The iPhone 13 series could be better than what Apple has claimed. According to the latest report, the Apple A15 Bionic chip that powers all the models is actually more capable than what is written on paper. According to a review written by AnandTech on Monday, Oct.4, Apple’s newest chip was in fact 62% faster compared to what the firm claimed previously. The earlier claim was 50% in performance.
Just on the cores, the maximum frequency per core in the A15 reached 3,240Mhz, versus the 2,998 maximum of the A14. The report found an 8% improvement in single-core performance for the two-core cluster, but when both performance cores are running, there’s a 10% average improvement.
The efficiency cores also saw performance improvements, going up 10.5% over the Apple A15 Bionic chip with a maximum frequency of 2,016MHz vs 1,823MHz.

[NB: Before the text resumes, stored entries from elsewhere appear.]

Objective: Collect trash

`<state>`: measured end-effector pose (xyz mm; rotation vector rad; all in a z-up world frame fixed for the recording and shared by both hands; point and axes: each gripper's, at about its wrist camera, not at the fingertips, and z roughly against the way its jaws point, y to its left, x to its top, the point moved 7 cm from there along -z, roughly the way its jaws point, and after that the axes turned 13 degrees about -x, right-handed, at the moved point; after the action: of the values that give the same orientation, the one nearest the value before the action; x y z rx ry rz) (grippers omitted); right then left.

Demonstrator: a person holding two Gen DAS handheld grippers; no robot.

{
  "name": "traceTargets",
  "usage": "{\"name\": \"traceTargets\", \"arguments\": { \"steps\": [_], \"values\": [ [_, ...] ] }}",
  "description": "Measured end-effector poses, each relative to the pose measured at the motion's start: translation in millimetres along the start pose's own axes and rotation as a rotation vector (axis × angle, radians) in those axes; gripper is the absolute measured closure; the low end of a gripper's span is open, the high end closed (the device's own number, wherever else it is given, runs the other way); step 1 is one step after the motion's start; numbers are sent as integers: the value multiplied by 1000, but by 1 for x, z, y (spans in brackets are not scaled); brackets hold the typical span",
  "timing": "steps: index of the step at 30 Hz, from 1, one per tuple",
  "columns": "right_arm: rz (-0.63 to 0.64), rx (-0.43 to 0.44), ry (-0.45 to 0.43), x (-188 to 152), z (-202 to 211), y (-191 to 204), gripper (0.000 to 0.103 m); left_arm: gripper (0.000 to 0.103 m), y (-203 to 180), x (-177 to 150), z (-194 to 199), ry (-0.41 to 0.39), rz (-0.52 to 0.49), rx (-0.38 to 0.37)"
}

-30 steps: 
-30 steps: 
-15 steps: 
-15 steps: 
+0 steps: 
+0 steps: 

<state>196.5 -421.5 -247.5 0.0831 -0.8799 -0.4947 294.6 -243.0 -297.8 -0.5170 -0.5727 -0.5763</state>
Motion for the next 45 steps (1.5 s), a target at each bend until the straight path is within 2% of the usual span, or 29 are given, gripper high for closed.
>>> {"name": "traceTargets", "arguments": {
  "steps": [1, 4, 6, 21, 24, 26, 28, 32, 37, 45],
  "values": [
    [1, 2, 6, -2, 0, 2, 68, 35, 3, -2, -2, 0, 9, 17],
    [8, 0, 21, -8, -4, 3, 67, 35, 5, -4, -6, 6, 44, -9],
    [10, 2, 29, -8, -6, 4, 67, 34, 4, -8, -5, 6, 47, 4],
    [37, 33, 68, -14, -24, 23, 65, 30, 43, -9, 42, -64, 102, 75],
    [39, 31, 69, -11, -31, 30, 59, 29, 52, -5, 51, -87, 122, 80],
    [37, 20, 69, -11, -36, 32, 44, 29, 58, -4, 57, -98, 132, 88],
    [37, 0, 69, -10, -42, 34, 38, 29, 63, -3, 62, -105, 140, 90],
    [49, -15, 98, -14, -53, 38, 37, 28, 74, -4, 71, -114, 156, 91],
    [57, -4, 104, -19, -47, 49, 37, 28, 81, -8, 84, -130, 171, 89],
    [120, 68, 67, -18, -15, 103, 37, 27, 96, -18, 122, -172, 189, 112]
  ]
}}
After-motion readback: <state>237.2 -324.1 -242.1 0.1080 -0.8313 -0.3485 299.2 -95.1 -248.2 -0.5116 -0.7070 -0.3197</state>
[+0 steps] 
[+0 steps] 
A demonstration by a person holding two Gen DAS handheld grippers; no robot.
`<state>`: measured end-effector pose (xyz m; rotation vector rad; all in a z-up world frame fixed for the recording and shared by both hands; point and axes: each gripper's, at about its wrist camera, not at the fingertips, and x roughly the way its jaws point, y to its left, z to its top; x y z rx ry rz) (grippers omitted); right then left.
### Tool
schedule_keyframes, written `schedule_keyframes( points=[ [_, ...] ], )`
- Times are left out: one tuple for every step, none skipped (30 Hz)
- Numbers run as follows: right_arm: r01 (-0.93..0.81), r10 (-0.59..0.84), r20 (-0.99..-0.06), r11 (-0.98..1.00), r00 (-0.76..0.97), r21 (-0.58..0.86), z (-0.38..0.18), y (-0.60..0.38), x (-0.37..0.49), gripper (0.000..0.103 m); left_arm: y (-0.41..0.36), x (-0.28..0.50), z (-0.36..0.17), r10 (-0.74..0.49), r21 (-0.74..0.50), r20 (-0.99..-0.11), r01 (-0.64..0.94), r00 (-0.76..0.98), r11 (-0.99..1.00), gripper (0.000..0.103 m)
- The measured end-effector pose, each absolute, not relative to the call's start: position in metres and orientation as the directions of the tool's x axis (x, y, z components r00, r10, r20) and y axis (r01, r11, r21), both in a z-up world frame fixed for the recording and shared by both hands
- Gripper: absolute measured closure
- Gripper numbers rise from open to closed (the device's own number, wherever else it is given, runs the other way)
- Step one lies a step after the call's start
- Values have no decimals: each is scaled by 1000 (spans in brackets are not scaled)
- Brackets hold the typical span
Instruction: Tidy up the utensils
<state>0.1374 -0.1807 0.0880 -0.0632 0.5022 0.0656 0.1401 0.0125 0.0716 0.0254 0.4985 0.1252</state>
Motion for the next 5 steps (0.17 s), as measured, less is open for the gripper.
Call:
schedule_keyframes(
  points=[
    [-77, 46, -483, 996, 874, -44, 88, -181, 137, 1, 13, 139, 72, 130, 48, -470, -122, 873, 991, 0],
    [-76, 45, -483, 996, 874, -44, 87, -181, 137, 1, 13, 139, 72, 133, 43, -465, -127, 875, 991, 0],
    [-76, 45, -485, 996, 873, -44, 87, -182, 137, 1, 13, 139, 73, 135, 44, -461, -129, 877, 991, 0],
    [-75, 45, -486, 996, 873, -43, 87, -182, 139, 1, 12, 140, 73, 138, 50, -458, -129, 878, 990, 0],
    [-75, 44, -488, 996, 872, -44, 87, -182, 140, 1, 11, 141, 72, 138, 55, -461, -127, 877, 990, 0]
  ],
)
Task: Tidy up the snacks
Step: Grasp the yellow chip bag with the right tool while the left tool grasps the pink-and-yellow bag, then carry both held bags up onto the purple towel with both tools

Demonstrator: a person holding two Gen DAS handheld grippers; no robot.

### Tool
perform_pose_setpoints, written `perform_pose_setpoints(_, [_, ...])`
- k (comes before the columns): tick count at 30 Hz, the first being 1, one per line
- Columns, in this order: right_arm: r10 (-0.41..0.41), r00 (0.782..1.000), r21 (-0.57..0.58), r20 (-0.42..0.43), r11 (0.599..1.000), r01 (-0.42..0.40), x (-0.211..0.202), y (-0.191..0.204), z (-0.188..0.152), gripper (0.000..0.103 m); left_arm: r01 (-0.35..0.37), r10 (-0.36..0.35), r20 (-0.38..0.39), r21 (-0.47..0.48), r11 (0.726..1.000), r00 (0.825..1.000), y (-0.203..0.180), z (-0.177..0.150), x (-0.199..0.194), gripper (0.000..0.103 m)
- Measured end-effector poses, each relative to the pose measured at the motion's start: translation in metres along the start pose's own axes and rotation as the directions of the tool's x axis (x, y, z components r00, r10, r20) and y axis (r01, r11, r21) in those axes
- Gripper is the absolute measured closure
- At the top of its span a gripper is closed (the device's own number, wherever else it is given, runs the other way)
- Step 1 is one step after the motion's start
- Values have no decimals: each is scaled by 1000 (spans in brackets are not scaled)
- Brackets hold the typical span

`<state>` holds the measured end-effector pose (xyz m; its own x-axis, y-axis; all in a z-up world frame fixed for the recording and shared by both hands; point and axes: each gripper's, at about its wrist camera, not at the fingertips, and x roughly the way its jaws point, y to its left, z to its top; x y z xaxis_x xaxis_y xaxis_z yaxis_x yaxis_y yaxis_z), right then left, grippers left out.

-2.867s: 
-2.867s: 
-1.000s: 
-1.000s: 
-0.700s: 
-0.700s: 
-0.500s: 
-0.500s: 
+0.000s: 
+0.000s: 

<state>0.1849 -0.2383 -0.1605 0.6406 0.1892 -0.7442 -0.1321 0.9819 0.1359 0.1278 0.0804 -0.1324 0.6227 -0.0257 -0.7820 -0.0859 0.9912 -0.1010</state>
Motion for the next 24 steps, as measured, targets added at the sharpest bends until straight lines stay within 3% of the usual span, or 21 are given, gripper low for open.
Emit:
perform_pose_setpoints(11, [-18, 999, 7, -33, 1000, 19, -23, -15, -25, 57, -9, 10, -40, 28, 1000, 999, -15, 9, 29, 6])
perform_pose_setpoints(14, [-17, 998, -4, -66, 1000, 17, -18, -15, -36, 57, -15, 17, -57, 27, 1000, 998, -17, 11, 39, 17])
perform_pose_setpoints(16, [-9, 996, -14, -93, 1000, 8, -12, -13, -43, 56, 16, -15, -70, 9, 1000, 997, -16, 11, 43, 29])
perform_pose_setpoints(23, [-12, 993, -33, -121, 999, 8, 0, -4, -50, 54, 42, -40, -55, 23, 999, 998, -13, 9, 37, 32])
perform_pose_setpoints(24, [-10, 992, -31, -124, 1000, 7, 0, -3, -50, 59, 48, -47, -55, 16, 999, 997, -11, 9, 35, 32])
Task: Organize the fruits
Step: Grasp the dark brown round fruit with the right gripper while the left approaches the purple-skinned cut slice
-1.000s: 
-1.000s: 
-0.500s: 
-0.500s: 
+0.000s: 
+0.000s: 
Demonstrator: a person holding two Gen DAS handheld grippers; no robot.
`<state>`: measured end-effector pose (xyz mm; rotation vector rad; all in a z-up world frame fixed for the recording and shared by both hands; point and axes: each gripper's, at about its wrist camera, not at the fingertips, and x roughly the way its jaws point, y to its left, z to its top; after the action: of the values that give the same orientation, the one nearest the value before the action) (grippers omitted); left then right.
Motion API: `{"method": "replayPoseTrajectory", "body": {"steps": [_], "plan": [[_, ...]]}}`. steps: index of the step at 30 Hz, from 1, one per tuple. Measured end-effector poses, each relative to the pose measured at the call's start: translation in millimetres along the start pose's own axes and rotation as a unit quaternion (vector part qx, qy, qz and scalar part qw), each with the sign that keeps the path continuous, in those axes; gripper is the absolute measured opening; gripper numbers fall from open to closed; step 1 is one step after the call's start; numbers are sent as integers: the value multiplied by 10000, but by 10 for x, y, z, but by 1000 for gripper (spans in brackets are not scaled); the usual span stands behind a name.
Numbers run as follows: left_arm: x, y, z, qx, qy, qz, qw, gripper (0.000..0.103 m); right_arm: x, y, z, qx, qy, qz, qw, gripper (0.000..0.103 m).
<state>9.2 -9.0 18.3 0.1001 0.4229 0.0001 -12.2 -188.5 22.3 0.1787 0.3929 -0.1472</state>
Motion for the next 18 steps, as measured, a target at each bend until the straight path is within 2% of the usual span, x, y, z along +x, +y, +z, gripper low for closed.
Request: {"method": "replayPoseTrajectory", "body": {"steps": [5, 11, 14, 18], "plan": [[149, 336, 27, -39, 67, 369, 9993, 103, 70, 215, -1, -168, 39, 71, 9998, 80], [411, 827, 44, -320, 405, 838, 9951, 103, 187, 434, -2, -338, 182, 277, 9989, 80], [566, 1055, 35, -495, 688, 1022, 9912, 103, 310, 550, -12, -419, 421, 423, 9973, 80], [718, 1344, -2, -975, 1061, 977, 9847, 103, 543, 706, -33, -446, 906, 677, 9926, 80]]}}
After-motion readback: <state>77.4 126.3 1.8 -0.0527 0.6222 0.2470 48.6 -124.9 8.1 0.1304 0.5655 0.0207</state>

A change in the system cache has also helped performance, with Apple moving up from 16MB in the A13 and A14 to 32GB in the A15. Latency tests confirmed the system cache has increased, keeping memory accesses on the same silicon for longer instead of searching DRAM.
From Macrumors recent report, the criticism for the A15 chip could be attributed to the latest PCB design. AnandTech criticized the amount of throttling present in the iPhone 13 Pro.
Meanwhile, the L2 cache has gotten similar upgrades as well and now sports a memory of 12MB. Not only being larger than A14’s 8MB, but it’s also twice as large as the L2 cache memory found on the Snapdragon 888. These enhancements allow the A15 to perform much better despite using the same microarchitecture that isn’t all that different from last year’s A14.